WHAT TO PRODUCE.
The answer is a stretch of the material below, returned exactly: the line containing "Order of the", the line containing "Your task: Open", and all lines between.

*** PROVIDED MATERIAL Section Begins ***

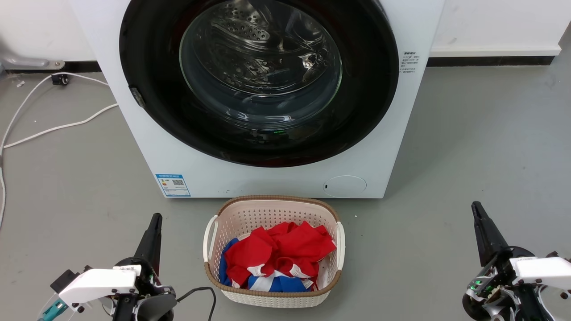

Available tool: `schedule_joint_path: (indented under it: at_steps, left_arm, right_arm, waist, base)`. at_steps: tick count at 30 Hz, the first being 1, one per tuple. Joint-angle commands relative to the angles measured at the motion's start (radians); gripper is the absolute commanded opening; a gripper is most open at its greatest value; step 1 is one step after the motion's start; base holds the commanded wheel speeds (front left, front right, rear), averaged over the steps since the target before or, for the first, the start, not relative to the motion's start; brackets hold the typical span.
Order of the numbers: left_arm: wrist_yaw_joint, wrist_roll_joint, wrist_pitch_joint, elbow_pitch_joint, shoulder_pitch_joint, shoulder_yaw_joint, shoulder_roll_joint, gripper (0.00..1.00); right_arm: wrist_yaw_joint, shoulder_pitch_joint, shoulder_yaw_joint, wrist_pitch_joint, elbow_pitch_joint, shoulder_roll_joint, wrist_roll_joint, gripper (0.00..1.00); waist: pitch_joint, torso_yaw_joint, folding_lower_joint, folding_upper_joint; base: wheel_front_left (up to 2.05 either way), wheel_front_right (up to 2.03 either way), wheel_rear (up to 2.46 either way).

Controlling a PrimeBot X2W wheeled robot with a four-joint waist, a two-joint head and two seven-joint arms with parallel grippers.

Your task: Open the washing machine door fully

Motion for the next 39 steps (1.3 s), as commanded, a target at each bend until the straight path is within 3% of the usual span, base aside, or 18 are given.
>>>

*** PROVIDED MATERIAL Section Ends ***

RESULT.
Order of the numbers: left_arm: wrist_yaw_joint, wrist_roll_joint, wrist_pitch_joint, elbow_pitch_joint, shoulder_pitch_joint, shoulder_yaw_joint, shoulder_roll_joint, gripper (0.00..1.00); right_arm: wrist_yaw_joint, shoulder_pitch_joint, shoulder_yaw_joint, wrist_pitch_joint, elbow_pitch_joint, shoulder_roll_joint, wrist_roll_joint, gripper (0.00..1.00); waist: pitch_joint, torso_yaw_joint, folding_lower_joint, folding_upper_joint; base: wheel_front_left (up to 2.05 either way), wheel_front_right (up to 2.03 either way), wheel_rear (up to 2.46 either way).

Controlling a PrimeBot X2W wheeled robot with a four-joint waist, a two-joint head and two seven-joint arms with parallel grippers.

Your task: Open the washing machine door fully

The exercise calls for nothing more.